- _Problem_
Show each line from the records below in which the word "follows" occurs.

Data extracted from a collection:
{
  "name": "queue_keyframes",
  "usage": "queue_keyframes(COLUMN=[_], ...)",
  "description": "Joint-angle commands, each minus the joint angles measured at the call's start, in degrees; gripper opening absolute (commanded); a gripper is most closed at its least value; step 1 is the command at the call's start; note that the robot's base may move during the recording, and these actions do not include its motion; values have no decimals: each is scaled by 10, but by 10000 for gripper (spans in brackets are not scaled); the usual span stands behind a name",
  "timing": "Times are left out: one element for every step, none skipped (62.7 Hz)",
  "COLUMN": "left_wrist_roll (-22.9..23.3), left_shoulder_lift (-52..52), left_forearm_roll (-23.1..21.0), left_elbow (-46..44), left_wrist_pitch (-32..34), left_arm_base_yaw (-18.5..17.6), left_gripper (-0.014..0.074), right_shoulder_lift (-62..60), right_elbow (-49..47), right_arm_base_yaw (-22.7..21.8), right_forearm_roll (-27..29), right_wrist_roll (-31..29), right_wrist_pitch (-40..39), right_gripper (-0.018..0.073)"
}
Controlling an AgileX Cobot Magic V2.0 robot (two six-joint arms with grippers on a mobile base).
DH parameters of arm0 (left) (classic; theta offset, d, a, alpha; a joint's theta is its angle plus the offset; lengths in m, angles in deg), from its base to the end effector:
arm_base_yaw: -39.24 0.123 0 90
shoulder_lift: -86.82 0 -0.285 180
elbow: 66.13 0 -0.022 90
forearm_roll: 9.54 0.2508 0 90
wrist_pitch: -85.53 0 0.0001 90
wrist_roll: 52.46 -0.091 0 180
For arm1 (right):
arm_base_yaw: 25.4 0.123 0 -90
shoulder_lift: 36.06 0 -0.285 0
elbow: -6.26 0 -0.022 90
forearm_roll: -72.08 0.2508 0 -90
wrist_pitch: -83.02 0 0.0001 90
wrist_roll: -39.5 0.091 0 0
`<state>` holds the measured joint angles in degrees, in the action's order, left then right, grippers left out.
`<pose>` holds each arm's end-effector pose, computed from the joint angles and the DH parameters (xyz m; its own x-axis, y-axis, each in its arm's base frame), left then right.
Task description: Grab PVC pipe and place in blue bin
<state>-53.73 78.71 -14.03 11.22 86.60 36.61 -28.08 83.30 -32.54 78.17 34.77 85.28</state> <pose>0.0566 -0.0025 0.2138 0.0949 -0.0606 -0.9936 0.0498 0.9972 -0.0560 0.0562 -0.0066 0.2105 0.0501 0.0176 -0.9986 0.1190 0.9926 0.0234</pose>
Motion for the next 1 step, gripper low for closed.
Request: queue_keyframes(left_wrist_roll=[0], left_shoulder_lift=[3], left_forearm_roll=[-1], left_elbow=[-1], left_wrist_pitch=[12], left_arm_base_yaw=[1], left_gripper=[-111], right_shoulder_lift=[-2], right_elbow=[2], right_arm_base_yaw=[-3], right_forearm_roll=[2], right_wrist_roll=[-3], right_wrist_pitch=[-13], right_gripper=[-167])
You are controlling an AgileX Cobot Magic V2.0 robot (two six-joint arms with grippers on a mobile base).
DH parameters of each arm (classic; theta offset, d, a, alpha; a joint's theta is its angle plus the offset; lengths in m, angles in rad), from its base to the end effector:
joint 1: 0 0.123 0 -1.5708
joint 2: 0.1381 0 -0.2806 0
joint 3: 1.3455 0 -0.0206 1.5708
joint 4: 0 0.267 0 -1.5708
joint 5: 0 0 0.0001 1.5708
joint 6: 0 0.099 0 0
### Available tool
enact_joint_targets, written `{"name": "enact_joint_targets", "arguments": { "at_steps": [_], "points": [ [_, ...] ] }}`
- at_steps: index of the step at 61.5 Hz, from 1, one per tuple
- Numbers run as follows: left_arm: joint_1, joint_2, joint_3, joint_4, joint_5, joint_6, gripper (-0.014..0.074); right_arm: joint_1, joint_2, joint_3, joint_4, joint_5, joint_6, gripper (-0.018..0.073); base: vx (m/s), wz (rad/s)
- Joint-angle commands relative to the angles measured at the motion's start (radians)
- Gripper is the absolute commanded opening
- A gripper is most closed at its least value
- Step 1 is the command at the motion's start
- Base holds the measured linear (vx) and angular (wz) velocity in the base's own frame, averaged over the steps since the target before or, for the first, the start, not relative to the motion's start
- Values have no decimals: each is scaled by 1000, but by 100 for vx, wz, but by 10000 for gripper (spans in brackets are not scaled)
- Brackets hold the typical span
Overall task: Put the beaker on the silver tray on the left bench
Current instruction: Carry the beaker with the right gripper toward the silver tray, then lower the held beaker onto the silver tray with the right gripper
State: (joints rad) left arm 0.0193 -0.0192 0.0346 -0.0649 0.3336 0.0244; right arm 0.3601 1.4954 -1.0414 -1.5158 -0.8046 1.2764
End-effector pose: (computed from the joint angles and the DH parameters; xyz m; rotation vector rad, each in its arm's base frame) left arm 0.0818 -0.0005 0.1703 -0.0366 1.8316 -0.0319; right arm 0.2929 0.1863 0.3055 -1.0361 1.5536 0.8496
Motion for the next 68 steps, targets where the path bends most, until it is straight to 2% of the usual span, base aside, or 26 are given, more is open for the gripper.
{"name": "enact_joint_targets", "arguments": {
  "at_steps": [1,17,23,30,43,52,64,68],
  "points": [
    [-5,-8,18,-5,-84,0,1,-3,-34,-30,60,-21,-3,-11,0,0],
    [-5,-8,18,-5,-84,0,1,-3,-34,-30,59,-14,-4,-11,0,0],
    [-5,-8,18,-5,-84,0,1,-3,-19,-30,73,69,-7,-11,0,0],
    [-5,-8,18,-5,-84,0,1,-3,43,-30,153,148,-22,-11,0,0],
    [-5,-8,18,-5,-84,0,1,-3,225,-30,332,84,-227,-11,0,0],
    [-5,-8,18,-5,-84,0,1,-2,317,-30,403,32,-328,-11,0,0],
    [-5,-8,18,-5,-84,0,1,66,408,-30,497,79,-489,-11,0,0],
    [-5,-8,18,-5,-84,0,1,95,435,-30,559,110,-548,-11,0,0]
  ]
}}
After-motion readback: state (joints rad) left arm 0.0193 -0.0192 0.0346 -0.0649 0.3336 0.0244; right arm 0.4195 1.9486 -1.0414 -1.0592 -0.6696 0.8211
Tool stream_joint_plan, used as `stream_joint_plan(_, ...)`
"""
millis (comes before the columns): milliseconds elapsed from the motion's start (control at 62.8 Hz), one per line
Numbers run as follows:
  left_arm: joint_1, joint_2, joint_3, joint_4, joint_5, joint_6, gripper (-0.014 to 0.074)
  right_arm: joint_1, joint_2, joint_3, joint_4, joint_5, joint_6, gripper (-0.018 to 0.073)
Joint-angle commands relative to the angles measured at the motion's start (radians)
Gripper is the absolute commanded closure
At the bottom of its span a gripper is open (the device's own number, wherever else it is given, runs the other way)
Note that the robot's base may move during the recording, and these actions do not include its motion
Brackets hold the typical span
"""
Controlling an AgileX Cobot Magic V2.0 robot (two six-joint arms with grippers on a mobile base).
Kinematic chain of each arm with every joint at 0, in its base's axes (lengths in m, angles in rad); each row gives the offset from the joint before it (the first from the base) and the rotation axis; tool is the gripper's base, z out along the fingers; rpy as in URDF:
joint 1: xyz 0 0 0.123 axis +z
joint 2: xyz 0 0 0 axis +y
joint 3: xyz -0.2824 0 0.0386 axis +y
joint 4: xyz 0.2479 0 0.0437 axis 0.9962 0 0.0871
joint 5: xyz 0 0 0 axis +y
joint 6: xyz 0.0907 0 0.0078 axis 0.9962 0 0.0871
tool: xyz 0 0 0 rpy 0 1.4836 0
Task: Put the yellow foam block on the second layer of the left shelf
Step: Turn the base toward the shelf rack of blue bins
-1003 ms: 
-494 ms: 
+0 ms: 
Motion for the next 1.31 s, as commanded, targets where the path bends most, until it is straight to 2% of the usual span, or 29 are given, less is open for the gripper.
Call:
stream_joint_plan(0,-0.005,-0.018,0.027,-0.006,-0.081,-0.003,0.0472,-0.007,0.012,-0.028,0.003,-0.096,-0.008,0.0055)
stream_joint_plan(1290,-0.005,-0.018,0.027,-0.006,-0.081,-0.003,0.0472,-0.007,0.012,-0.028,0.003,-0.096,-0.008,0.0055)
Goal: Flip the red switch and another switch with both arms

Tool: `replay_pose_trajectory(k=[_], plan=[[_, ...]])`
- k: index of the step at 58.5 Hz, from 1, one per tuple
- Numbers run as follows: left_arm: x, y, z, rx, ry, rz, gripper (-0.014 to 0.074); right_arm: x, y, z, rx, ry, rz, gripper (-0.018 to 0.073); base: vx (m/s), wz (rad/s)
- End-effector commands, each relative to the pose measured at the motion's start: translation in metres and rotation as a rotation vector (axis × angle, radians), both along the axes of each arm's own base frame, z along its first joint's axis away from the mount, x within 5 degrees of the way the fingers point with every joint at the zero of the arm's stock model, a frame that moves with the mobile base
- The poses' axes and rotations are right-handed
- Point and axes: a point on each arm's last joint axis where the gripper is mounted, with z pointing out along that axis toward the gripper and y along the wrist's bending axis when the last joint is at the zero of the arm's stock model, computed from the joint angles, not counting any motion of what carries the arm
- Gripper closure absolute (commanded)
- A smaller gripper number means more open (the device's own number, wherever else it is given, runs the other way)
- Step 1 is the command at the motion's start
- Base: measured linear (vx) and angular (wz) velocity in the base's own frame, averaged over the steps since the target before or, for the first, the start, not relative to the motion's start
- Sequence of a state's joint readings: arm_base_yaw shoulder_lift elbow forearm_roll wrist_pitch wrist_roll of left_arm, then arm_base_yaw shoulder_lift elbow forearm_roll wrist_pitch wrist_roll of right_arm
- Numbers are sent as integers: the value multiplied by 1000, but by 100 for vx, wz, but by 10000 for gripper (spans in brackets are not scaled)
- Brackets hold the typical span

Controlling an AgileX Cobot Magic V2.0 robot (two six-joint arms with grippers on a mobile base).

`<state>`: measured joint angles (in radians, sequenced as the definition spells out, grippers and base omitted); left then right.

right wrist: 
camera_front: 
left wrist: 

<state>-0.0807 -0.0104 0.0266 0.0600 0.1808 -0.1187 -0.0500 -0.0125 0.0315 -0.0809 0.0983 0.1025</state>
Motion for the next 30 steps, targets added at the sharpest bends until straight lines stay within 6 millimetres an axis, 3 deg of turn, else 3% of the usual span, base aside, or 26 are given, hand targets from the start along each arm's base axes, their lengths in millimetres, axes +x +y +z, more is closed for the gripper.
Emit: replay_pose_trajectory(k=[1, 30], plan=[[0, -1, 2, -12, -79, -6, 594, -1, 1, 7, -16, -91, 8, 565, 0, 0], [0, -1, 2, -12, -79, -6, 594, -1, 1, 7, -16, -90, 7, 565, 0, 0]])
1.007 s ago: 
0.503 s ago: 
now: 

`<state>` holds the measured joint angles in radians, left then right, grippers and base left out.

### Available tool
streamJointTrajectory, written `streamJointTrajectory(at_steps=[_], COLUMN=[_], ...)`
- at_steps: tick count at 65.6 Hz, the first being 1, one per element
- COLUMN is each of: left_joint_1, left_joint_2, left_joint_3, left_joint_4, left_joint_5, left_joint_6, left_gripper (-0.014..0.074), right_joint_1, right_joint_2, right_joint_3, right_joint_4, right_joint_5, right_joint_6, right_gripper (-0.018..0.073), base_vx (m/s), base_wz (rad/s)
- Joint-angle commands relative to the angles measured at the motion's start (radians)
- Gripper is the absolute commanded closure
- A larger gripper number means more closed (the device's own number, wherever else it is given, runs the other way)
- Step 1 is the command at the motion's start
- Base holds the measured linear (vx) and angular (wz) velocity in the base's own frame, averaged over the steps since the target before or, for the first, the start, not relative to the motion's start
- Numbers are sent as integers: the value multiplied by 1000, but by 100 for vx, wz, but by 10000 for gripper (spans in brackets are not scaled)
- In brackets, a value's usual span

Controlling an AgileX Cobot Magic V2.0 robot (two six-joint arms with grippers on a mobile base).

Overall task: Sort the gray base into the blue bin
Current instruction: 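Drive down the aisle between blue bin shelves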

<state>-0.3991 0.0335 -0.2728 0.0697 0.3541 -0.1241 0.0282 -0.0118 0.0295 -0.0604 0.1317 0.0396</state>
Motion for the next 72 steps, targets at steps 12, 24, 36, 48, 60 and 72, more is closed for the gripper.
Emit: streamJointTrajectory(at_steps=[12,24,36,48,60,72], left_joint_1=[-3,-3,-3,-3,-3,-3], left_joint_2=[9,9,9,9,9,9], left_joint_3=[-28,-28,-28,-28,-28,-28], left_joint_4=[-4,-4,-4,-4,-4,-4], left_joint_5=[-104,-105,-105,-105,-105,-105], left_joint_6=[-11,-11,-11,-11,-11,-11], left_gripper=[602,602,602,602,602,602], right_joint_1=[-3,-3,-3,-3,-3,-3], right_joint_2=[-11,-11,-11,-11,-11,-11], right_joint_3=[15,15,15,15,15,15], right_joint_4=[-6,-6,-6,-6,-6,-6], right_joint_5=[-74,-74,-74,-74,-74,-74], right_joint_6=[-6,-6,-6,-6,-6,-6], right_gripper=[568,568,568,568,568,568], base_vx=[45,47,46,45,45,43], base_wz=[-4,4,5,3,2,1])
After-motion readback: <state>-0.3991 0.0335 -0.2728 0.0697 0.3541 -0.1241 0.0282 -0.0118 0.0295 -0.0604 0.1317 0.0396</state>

- _Exercise response_
- Numbers run as follows: left_arm: joint_1, joint_2, joint_3, joint_4, joint_5, joint_6, gripper (-0.014..0.074); right_arm: joint_1, joint_2, joint_3, joint_4, joint_5, joint_6, gripper (-0.018..0.073); base: vx (m/s), wz (rad/s)
Numbers run as follows:
- Numbers run as follows: left_arm: x, y, z, rx, ry, rz, gripper (-0.014 to 0.074); right_arm: x, y, z, rx, ry, rz, gripper (-0.018 to 0.073); base: vx (m/s), wz (rad/s)

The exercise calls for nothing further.